---------- Raw data

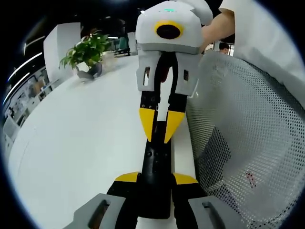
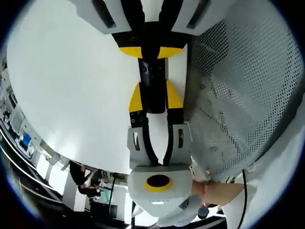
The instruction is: Press the specified remote control buttons in sequence, fully releasing each button before pressing the next.
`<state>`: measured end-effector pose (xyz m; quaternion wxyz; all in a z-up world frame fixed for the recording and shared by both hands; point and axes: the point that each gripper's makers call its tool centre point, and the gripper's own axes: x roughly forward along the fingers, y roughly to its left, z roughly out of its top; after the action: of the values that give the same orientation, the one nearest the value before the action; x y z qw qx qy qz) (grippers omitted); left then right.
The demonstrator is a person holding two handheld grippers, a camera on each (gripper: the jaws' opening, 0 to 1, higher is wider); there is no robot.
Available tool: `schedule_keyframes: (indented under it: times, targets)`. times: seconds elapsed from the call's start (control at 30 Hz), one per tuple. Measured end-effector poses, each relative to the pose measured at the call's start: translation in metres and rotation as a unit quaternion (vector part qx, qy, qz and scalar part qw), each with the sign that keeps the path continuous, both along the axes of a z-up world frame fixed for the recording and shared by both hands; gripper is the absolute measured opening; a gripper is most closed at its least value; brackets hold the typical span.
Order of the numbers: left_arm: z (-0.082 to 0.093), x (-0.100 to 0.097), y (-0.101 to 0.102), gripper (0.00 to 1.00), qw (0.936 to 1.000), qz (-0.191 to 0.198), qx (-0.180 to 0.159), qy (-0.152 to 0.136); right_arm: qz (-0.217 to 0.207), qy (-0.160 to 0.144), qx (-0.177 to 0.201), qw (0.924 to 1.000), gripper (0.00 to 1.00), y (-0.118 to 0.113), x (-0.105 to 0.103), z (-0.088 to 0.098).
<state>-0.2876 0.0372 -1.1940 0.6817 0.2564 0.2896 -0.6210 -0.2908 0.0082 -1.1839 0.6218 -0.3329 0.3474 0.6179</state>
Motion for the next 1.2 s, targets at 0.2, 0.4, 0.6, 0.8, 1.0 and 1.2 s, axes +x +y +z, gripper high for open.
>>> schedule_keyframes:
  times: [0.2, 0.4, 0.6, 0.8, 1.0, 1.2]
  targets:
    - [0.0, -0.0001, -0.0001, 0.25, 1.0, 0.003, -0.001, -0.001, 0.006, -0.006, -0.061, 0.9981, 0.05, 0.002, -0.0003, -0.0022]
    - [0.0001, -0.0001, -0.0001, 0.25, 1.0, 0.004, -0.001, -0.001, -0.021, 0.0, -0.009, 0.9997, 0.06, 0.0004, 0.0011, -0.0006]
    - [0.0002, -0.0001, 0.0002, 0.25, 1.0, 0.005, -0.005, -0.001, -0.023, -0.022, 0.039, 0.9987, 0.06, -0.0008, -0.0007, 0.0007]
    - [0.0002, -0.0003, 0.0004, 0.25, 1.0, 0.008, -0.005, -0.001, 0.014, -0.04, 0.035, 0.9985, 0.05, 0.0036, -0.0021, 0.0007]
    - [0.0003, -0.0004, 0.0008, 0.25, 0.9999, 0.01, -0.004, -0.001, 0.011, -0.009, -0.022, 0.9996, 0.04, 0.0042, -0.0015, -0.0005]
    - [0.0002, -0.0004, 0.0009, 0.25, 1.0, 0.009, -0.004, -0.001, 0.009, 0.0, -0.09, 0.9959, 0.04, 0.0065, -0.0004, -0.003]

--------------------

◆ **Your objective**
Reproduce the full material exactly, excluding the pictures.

◆ **Solution for this problem**
The instruction is: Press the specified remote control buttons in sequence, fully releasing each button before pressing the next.
`<state>`: measured end-effector pose (xyz m; quaternion wxyz; all in a z-up world frame fixed for the recording and shared by both hands; point and axes: the point that each gripper's makers call its tool centre point, and the gripper's own axes: x roughly forward along the fingers, y roughly to its left, z roughly out of its top; after the action: of the values that give the same orientation, the one nearest the value before the action; x y z qw qx qy qz) (grippers omitted); left then right.
The demonstrator is a person holding two handheld grippers, a camera on each (gripper: the jaws' opening, 0 to 1, higher is wider); there is no robot.
Available tool: `schedule_keyframes: (indented under it: times, targets)`. times: seconds elapsed from the call's start (control at 30 Hz), one per tuple. Measured end-effector poses, each relative to the pose measured at the call's start: translation in metres and rotation as a unit quaternion (vector part qx, qy, qz and scalar part qw), each with the sign that keeps the path continuous, both along the axes of a z-up world frame fixed for the recording and shared by both hands; gripper is the absolute measured opening; a gripper is most closed at its least value; brackets hold the typical span.
Order of the numbers: left_arm: z (-0.082 to 0.093), x (-0.100 to 0.097), y (-0.101 to 0.102), gripper (0.00 to 1.00), qw (0.936 to 1.000), qz (-0.191 to 0.198), qx (-0.180 to 0.159), qy (-0.152 to 0.136); right_arm: qz (-0.217 to 0.207), qy (-0.160 to 0.144), qx (-0.177 to 0.201), qw (0.924 to 1.000), gripper (0.00 to 1.00), y (-0.118 to 0.113), x (-0.105 to 0.103), z (-0.088 to 0.098).
<state>-0.2876 0.0372 -1.1940 0.6817 0.2564 0.2896 -0.6210 -0.2908 0.0082 -1.1839 0.6218 -0.3329 0.3474 0.6179</state>
Motion for the next 1.2 s, targets at 0.2, 0.4, 0.6, 0.8, 1.0 and 1.2 s, axes +x +y +z, gripper high for open.
>>> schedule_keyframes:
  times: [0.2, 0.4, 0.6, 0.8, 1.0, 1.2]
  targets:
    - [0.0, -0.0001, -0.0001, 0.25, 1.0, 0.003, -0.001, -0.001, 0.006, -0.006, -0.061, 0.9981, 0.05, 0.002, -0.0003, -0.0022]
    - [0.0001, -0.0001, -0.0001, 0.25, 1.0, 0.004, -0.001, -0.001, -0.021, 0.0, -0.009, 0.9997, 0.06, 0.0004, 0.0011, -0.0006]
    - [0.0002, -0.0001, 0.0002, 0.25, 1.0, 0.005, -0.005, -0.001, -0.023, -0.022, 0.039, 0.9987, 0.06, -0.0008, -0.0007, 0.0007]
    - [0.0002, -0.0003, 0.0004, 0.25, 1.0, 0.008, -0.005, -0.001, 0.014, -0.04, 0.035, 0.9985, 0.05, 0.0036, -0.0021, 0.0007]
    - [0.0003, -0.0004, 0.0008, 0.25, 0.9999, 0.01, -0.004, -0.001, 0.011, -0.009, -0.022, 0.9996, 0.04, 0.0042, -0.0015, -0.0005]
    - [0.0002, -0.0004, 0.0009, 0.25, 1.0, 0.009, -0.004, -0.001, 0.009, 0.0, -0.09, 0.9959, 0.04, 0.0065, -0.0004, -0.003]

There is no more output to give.